I say exactly what I said last time.

“Tea?”

You look at me, and then look away again. I understand.

So I reach for my cane and stand once more, limping my way to the kitchen. I make the tea as before, but this time I do not make my solution with a clear red liquid. This time it’s a cloudy purple. The pain in my leg demanded an upgrade of painkiller, and now I’m onto dragonroot concentrate -­ no more solution.

I remember you took your tea without anything, so I dump a couple of spoonfuls of sugar into the clear brown liquid and stir it in. You look like you need it.

I take your mug and walk back to the living area, keeping the kitchen door open and the mug of painkiller visible on the kitchen counter.

I stop by your shoulder and hold out the mug. You turn slightly and take it, wrapping your fingers around its heat. I sit in my own chair, and my mug of painkiller is in my hand as if it had never been anywhere else. My aptitude for this kind of magic has done nothing but become more proficient.

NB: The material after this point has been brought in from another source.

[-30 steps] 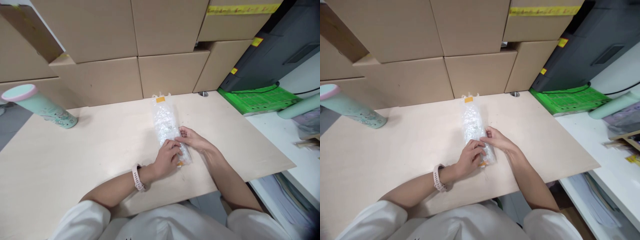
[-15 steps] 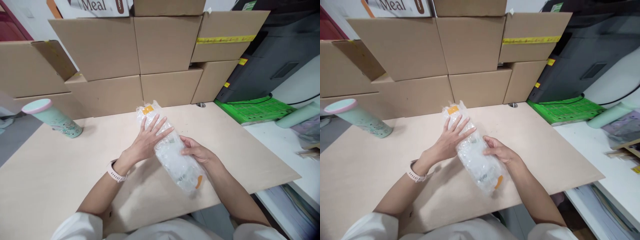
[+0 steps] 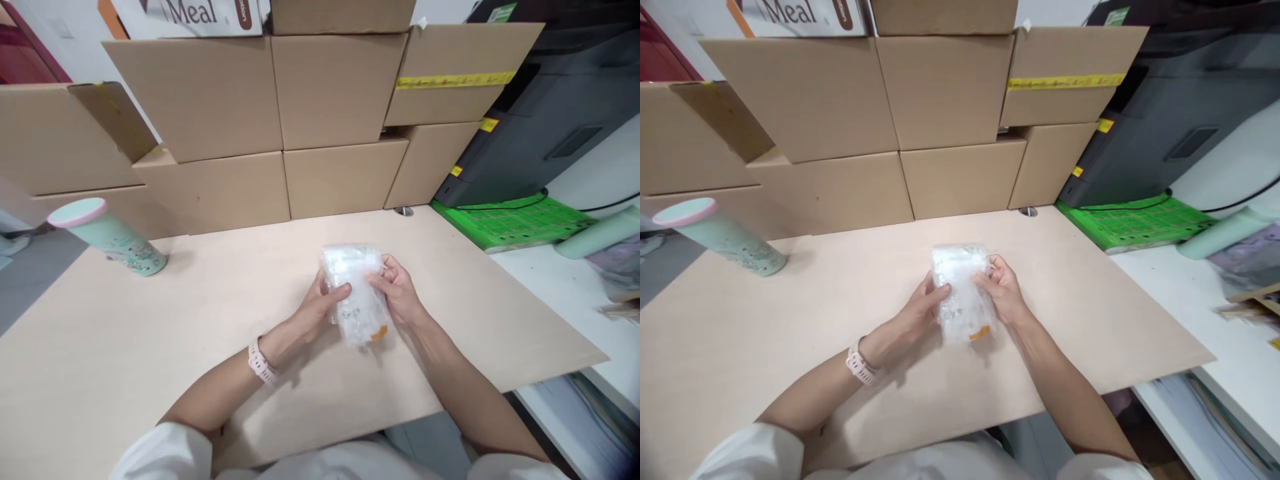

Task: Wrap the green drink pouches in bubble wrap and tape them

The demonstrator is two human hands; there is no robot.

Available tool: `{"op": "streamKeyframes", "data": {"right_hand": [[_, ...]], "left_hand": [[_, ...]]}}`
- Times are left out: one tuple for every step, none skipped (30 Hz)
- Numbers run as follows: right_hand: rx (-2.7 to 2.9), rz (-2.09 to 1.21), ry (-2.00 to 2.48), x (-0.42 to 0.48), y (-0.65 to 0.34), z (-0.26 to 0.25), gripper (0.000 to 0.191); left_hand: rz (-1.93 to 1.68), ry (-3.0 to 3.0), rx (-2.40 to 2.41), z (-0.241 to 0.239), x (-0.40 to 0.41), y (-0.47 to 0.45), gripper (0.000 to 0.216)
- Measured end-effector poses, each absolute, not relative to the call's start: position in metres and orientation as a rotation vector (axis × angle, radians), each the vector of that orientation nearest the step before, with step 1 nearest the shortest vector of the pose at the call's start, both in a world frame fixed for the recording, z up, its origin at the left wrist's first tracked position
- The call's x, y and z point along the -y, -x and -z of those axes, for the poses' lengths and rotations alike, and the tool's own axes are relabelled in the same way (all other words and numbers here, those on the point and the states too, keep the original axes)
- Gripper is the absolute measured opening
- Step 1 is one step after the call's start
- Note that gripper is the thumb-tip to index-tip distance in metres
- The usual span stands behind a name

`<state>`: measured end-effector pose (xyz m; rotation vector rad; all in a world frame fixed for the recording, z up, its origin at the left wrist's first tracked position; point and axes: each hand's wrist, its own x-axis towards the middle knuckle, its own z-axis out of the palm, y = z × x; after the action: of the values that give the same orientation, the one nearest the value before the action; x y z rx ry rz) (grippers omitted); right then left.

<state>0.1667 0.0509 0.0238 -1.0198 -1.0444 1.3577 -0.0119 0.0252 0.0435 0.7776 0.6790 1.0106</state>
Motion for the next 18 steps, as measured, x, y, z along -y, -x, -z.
{"op": "streamKeyframes", "data": {"right_hand": [[1.118, -1.291, 1.112, -0.053, -0.166, -0.019, 0.047], [1.215, -1.187, 1.234, -0.054, -0.166, -0.014, 0.046], [1.322, -1.037, 1.366, -0.055, -0.167, -0.011, 0.046], [1.43, -0.852, 1.474, -0.056, -0.168, -0.008, 0.046], [1.532, -0.655, 1.537, -0.056, -0.169, -0.007, 0.046], [1.637, -0.479, 1.544, -0.056, -0.17, -0.007, 0.048], [1.74, -0.339, 1.505, -0.056, -0.169, -0.007, 0.052], [1.841, -0.241, 1.447, -0.055, -0.168, -0.007, 0.055], [1.944, -0.176, 1.395, -0.054, -0.167, -0.006, 0.058], [2.04, -0.133, 1.365, -0.053, -0.165, -0.005, 0.06], [2.121, -0.102, 1.357, -0.052, -0.162, -0.002, 0.061], [2.183, -0.078, 1.361, -0.051, -0.16, 0.0, 0.063], [2.228, -0.06, 1.369, -0.05, -0.159, 0.004, 0.065], [2.268, -0.052, 1.376, -0.05, -0.158, 0.007, 0.067], [2.301, -0.051, 1.382, -0.049, -0.157, 0.009, 0.07], [2.334, -0.061, 1.39, -0.049, -0.157, 0.011, 0.073], [2.367, -0.079, 1.397, -0.05, -0.158, 0.012, 0.076], [2.398, -0.102, 1.406, -0.05, -0.158, 0.012, 0.078]], "left_hand": [[-1.003, -0.753, -0.781, -0.037, -0.025, 0.01, 0.067], [-0.992, -0.74, -0.871, -0.03, -0.027, 0.01, 0.065], [-0.985, -0.749, -0.932, -0.024, -0.029, 0.01, 0.063], [-0.992, -0.798, -0.969, -0.019, -0.031, 0.011, 0.062], [-1.018, -0.893, -1.002, -0.014, -0.034, 0.012, 0.062], [-1.055, -1.033, -1.048, -0.012, -0.037, 0.014, 0.063], [-1.092, -1.212, -1.116, -0.01, -0.039, 0.016, 0.064], [-1.115, -1.425, -1.203, -0.01, -0.04, 0.017, 0.065], [-1.117, -1.657, -1.299, -0.009, -0.04, 0.018, 0.066], [-1.101, -1.895, -1.386, -0.009, -0.04, 0.019, 0.066], [-1.065, -2.123, -1.447, -0.009, -0.038, 0.019, 0.067], [-1.011, -2.325, -1.469, -0.008, -0.037, 0.019, 0.067], [-0.945, -2.489, -1.457, -0.006, -0.035, 0.019, 0.068], [-0.869, -2.609, -1.432, -0.003, -0.034, 0.018, 0.069], [-0.794, -2.685, -1.409, 0.0, -0.033, 0.018, 0.07], [-0.723, -2.727, -1.39, 0.004, -0.032, 0.018, 0.072], [-0.661, -2.744, -1.379, 0.007, -0.033, 0.017, 0.073], [-0.608, -2.746, -1.374, 0.01, -0.033, 0.017, 0.074]]}}
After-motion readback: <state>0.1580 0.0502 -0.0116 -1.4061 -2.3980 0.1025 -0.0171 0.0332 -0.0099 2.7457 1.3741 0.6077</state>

I sit once more, groaning slightly as the muscle in my thigh is stretched to almost intolerable levels and the first thing I do after leaning my cane against the chair is to take a couple of hearty gulps of the liquid. The dragonroot solution was sour; this has more of a bitter-sweet taste to it. Somehow, it is slightly less pleasant than the solution. Its taste is slightly overbearing, like it has more to prove.

I glance at you to find you looking at the slightly-chipped white mug in my hand.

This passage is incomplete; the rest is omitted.